* _ASSIGNED TASK_
Nothing but the lines from the one containing "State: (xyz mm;" through the end of the data below may appear in the response, each one exact.

* _COLLECTED MATERIAL_
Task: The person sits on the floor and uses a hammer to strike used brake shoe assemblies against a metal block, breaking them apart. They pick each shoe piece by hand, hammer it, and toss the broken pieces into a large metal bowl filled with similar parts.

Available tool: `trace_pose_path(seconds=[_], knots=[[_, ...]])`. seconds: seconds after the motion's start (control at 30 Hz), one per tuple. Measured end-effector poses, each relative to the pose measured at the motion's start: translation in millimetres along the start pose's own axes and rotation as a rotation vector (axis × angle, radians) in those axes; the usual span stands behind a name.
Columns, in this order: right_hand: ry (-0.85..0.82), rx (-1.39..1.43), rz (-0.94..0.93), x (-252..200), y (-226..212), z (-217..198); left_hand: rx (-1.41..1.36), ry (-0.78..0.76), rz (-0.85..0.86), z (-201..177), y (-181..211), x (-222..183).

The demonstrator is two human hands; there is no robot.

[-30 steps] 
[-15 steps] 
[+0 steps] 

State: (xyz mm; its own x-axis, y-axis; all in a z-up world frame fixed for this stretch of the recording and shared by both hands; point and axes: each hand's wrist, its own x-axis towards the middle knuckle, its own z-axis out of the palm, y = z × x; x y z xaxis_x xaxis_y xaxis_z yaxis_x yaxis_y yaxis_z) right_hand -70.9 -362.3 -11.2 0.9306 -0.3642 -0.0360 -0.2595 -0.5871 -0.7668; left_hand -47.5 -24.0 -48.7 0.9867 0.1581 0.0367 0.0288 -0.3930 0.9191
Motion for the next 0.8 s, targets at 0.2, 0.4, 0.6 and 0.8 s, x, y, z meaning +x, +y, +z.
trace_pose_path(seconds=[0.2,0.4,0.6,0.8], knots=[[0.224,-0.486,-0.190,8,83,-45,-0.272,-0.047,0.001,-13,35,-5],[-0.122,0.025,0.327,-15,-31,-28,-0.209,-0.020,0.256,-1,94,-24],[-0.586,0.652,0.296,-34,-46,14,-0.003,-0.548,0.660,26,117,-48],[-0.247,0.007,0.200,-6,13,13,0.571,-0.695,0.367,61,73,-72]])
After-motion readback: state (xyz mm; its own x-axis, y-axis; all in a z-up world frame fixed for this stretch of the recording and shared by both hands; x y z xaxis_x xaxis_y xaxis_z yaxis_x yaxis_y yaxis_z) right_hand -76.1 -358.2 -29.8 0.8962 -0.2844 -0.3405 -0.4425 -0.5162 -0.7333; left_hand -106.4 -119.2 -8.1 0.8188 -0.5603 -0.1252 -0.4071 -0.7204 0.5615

* _RESPONSE_
State: (xyz mm; its own x-axis, y-axis; all in a z-up world frame fixed for this stretch of the recording and shared by both hands; point and axes: each hand's wrist, its own x-axis towards the middle knuckle, its own z-axis out of the palm, y = z × x; x y z xaxis_x xaxis_y xaxis_z yaxis_x yaxis_y yaxis_z) right_hand -70.9 -362.3 -11.2 0.9306 -0.3642 -0.0360 -0.2595 -0.5871 -0.7668; left_hand -47.5 -24.0 -48.7 0.9867 0.1581 0.0367 0.0288 -0.3930 0.9191
Motion for the next 0.8 s, targets at 0.2, 0.4, 0.6 and 0.8 s, x, y, z meaning +x, +y, +z.
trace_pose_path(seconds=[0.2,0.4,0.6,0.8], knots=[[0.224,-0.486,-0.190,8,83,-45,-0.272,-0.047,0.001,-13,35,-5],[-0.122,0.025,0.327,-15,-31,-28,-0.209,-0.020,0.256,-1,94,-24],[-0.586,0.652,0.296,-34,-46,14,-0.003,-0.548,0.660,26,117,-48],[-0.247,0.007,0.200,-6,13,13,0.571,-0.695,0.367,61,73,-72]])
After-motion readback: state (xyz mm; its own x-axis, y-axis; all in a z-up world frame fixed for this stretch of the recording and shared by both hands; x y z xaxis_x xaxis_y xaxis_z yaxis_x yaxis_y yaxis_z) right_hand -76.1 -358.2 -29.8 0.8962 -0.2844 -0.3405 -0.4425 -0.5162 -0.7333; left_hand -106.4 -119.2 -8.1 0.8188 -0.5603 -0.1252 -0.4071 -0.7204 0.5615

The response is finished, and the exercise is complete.